Part 17

11.4K 760 57
                                    

“Andai kamu tau, Tia. Betapa besar harapanku jika yang diucapkan ibu tadi benar adanya, bahwa bayi yang saat ini kamu kandung itu adalah anakku. Aku pasti akan sangat bahagia, Tia. Terlebih Arya sudah seperti anakku sendiri,” ujar Dimas dengan kepala tertunduk.

Hatiku serasa terhempas mendengarnya. Apa ini yang dimaksud Rifky tempo hari? Seburuk itukah aku dalam pandangan mereka?

Kembali aku berbalik menuju jalan raya. Entah apa yang tengah kurasa saat ini, yang pasti aku hanya ingin menjauh dari semuanya.

"Tia, tunggu! Maafkan ucapanku. Aku hanya gak mau kamu terluka lagi." Dimas kembali menarik lenganku dan membawa tubuh ini dalam dekapnya.

Plak!

Dimas memegang pipi kirinya, setelah kulayangkan tangan kananku, saat ia nyaris menyentuhkan bibir kami. Setengah berlari aku menuju jalan raya dan menyetop taksi yang kebetulan lewat.

Baru saja menutup pintu, tiba-tiba kaca sebelahku digedor-gedor. Tampak Dimas berusaha membuka pintu yang telah kukunci. Segera kuperintahkan bapak supir segera berlalu dari tempat itu.

Bodoh kamu, Tia. Pantas aja beredar gosip begitu, toh kelakuanmu seperti itu. Kamu tahu kan kalo Dimas itu bukan mahram-mu. Sekarang apa bedanya kamu dengan suamimu yang tergoda oleh wanita lain?

Aku sibuk merutuki diri sendiri, hanya air mata yang kian menderas, yang menemani perjalanan selama empat puluh lima menit ke depan.

Kondisi rumah telah sepi, saat aku tiba. Lampu ruang tamu pun telah dimatikan. Baru saja membuka tas, hendak mencari kunci cadangan, tiba-tiba pintu telah terbuka. Seraut wajah yang muncul di ambang pintu, sukses membuatku terpaku, dengan air mata yang kembali menggenang.

Kupalingkan wajah saat bulir bening ini meluncur dari sudut mata. Berharap agar lelaki di depanku tak sempat melihatnya. Sayang, ia malah menghampiri dan memeluk tubuh ini. Erat.

Alih-alih berontak, aku malah tersedu di dadanya. Menumpahkan semua sesak yang sejak tadi mengganjal. Sementara, ia hanya terdiam, dan memberi tempat ternyaman untuk tangisku.

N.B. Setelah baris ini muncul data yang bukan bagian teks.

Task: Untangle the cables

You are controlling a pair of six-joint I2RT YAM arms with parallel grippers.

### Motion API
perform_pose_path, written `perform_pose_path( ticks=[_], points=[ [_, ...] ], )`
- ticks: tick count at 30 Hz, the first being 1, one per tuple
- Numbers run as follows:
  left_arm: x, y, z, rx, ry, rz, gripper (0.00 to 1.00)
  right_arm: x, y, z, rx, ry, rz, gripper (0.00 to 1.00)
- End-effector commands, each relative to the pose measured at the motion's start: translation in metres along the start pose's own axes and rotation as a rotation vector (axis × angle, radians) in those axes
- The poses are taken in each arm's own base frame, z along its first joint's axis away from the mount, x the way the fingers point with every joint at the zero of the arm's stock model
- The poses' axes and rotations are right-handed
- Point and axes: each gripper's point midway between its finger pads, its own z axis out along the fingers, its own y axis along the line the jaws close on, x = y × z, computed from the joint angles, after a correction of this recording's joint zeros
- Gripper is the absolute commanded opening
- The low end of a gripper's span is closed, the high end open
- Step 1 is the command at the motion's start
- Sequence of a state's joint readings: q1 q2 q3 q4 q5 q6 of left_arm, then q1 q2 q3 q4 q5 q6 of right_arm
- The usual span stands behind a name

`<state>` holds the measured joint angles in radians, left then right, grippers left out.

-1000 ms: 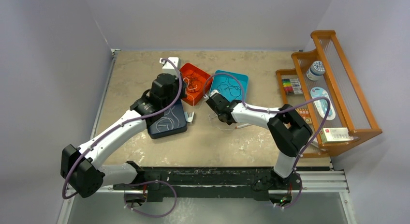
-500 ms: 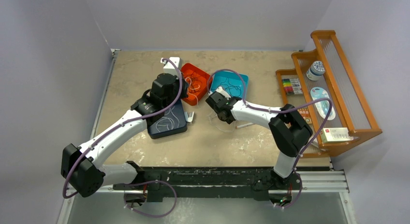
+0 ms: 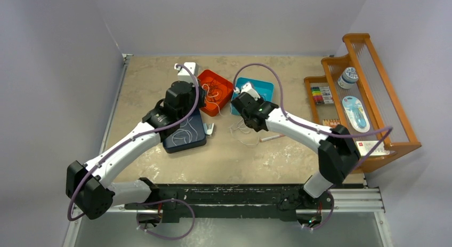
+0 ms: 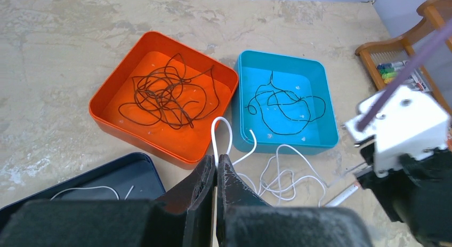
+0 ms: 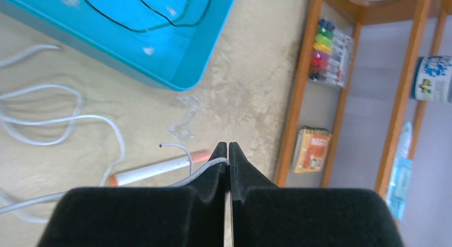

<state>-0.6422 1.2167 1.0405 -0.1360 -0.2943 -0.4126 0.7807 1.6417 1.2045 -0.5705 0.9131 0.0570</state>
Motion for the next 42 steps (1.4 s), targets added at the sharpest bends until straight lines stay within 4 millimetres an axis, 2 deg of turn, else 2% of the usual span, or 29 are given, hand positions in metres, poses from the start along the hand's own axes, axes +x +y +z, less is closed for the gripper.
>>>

Setelah agak tenang, kuangkat wajah ini, mencari sepasang mata cokelat yang selalu kurindu. Mata itu kini menatapku lekat, lalu jemarinya mengusap sisa air mata di pipi dan mengecup keningku.

“Mas Rifky kapan nyampe?”

“Tadi sore.” Jemarinya masih saja mengusap pipiku, lembut.

“Langsung ke sini?”

“Iya. Kangen berat soalnya. Yuk, masuk!” Rifky membimbingku masuk. Sekilas aku melihat sebuah mobil silver melintas di depan rumah. Dimas.

🍀

Perlahan kami menaiki anak tangga, tanpa ada satu kata pun yang terucap, hanya jemari yang masih saling menggenggam. Rasanya telah lama sekali tak merasakan genggaman dari tangan kukuh lelaki di sisiku.

Sungguh tak kupungkiri bahwa sejak melihat wajahnya di ambang pintu tadi, sebuah kenyamanan menyelusup dalam kalbu. Menggantikan sesak akibat kejadian yang kualami beberapa jam lalu.

Setiba di kamar, kulihat Arya telah terlelap dengan selimut yang menutupi tubuh kecilnya. Beberapa buku tampak masih terserak di sebelahnya. Segera kuambil dan bermaksud meletakkannya di rak di atas meja rias.

“Maaf belum sempat kurapikan, tadi aku buru-buru keluar waktu liat kamu turun dari taksi,” ujar Rifky sambil mengambil buku-buku itu dari tanganku. Aku hanya tersenyum melihatnya, lalu membuka lemari putih, mencari handuk bersih.

“Mau aku siapin air hangat?” tanya Rifky.

Aku menggeleng. “Gak mandi, cuma cucian aja.”